Decorator Pattern

A decorator object allows you to add new behaviour to other objects at runtime. You can also think of this in terms of graphical interface components where a decorator object contains a border or shadow which it uses to actually visually decorate another graphical component. However a decorator can also add new functionality to existing components, like scrolling and zooming. It is a good alternative to subclassing (inheritance) which allows you to create child objects with a new behaviour during implementation. Subclassing extends an entire class hierarchy, decoration allows the transparent extension of particular objects at runtime. This also means that you don't have to subclass several times for the same functionality - you can add one decorator (one "functionality" or "behaviour") to many objects.

To achieve this, a Decorator must maintain the same interface as the object it "decorates" and it must accept the object it is "decorating" as an argument in its constructor. It keeps this original object in a private member variable.

The advantage of using the decorator pattern becomes quite clear when you are confronted with a large number of independent ways to extend functionality, especially when you can't predict at design time which combinations of extensions will be used during runtime. You can decorate a decorator object by simply nesting them within each other since they all conform to the same interface and forward their messages to the next decorator or original object.

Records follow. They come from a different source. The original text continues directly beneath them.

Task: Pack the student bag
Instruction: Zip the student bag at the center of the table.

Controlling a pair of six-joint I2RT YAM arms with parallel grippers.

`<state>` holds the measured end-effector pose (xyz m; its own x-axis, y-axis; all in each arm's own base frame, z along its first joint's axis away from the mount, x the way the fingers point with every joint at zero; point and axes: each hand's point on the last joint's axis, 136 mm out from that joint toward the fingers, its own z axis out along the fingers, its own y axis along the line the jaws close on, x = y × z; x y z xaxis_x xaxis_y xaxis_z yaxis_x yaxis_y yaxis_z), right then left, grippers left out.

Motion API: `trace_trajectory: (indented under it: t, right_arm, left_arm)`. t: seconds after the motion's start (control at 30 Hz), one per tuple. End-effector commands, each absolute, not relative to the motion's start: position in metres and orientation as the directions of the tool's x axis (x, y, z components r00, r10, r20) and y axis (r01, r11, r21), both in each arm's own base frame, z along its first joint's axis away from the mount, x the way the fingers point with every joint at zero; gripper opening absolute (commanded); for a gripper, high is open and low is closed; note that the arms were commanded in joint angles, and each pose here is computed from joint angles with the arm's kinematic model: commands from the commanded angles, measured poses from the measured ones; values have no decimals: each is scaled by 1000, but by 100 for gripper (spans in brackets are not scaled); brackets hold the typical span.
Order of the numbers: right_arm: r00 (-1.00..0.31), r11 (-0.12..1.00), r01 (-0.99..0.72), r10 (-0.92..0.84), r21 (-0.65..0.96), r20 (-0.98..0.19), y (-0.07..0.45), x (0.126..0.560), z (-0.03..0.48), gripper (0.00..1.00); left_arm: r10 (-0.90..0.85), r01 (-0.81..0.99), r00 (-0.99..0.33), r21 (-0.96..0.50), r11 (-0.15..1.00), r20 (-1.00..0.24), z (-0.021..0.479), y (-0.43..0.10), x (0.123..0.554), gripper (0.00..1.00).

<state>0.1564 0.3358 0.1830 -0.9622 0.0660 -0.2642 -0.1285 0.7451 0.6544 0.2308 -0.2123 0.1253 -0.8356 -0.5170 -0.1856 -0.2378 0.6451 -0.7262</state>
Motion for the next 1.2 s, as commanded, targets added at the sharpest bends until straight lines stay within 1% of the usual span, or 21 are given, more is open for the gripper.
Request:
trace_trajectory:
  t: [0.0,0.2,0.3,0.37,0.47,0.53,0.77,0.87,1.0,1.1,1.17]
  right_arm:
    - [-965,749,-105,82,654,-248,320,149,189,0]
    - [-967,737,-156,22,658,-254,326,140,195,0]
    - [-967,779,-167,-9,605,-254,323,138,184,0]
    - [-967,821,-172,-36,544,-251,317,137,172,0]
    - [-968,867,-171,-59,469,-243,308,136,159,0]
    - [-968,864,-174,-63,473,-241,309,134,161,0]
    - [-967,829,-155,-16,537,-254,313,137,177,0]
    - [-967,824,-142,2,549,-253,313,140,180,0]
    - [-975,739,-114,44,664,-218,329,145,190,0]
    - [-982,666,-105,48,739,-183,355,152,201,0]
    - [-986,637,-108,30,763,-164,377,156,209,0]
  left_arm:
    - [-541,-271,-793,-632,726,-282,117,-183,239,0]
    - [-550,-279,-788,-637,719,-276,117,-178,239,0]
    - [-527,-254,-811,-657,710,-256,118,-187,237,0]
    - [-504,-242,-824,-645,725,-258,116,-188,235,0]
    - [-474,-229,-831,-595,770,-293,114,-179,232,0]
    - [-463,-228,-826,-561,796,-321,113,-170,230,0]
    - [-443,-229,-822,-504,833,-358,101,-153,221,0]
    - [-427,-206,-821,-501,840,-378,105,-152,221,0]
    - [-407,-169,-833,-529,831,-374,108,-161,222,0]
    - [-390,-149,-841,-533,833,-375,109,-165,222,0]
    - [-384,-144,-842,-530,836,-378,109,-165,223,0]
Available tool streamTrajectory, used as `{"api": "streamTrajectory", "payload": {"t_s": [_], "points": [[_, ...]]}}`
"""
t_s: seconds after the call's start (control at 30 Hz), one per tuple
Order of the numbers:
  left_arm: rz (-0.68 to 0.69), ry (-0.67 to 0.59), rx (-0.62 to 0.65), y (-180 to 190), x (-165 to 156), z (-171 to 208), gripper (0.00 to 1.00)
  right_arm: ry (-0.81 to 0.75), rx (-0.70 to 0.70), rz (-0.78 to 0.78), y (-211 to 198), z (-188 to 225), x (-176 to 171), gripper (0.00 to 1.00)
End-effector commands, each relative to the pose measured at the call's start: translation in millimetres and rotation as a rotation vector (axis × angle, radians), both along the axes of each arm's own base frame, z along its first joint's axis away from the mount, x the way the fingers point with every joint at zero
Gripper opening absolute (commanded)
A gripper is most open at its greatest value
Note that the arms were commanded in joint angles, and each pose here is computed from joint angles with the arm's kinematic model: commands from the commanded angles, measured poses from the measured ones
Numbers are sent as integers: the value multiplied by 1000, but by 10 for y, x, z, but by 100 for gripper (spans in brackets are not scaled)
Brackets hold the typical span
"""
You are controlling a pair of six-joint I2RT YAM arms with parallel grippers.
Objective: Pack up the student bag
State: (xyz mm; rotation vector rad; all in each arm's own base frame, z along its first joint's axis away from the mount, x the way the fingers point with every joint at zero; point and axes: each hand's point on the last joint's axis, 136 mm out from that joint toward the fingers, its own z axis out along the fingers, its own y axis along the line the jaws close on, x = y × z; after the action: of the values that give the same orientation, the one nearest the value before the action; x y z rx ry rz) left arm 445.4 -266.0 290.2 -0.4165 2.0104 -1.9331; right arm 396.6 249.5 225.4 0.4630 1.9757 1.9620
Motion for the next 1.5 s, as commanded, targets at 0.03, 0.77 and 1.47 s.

The Decorator pattern is also known as "Wrapper". It provides its functionality by wrapping itself around the original object.

Applicability / Uses

Use the decorator pattern to:

  • add responsibilities to individual objects transparently and
  • remove these (encapsulated) responsibilities again without affecting other object.
  • extend classes without subclassing. Sometimes subclassing results in an explosion of the number of subclasses to support different combinations of these extensions.

Structure

UML diagram of a standard Decorator pattern (GoF):

UML diagram of a standard Decorator pattern (GoF):

 

The UML diagram of the sample code shown below:

UML diagram of the code shown below.

Sample

This sample code is based on [Budi Kurniawan, "Using the Decorator Pattern", ONJava.com].  

We will try to show the relevance of the Decorator pattern using a real-world example which is also the most widely used example for this pattern - Java Swing components. In this example, our decorator will actually visually decorate other Swing Components, however keep in mind that decorators can also be used to add new functionality rather than just a new look, which is what the word decoration implies.

First lets take a look at the JComponent class, this class has a lot more methods than shown in this code, we are only looking at the bare minimum amount of methods necessary to explain decoration.

public abstract class JComponent
extends Container
implements Serializable {
        ...
        public JComponent() {
                ...
        }
        public void paint (Graphics g) {
                // Invoked by Swing to draw this component 
                // and its children on the screen
        }
        ...
}

Now lets create our decorator, it inherits directly from the JComponent class, which means it will also inherit the implementation of JComponent's serializable interface as well as JComponent's implementation of the abstract methods defined in the Container class.

public class BorderDecorator extends JComponent {
        protected JComponent component;
        
        public BorderDecorator(JComponent c){
                this.component = c;
                this.setLayout(new BorderLayout());
                this.add(component);
        }
        
        public void paint(Graphics g) {
                super.paint(g);
                int height = this.getHeight();
                int width = this.getWidth();
                g.drawRect(0, 0, width-1, height-1);    
        }
}

Notice that the constructor of BorderDecorator adds the parameter "c" which is a JComponent as a child to the component of the decorator. Since we are also using the BorderLayout, this child element will occupy the entire area of the decorator.

Also notice the modified paint method, it first calls the paint method of the parent class, after this our decorator draws a border around it, after first establishing height and width of the element.

Now lets take a look at how this new decorator is used:

public class FrameTest extends JFrame {
        
        BorderDecorator label = 
                new BorderDecorator(new JLabel("Decorated Label"));
        
        BorderDecorator checkbox = 
                new BorderDecorator(new JCheckBox("Decorated Checkbox"));
        
        public FrameTest() {
                try {
                        this.setDefaultCloseOperation(EXIT_ON_CLOSE);
                getContentPane().setLayout(null);
                
                label.setBounds(new Rectangle(10, 10, 120, 25));
                this.getContentPane().add(label, null);
                
                checkBox.setBounds(new Rectangle(10, 110, 160, 25));
                this.getContentPane().add(checkBox, null);
                
                } catch(Exception e) {
                        e.printStackTrace();
                }
        }
        
        public static void main(String[] args) {
                TestFrame frame = new TestFrame();
                frame.setBounds(0,0,200,200);
                frame.setVisible(true);
        }
}

Since our decorator conforms to the same interface as JComponent, there is no difference in appearance between our decorator and any other "undecorated" or "regular" JLabel or JCheckBox.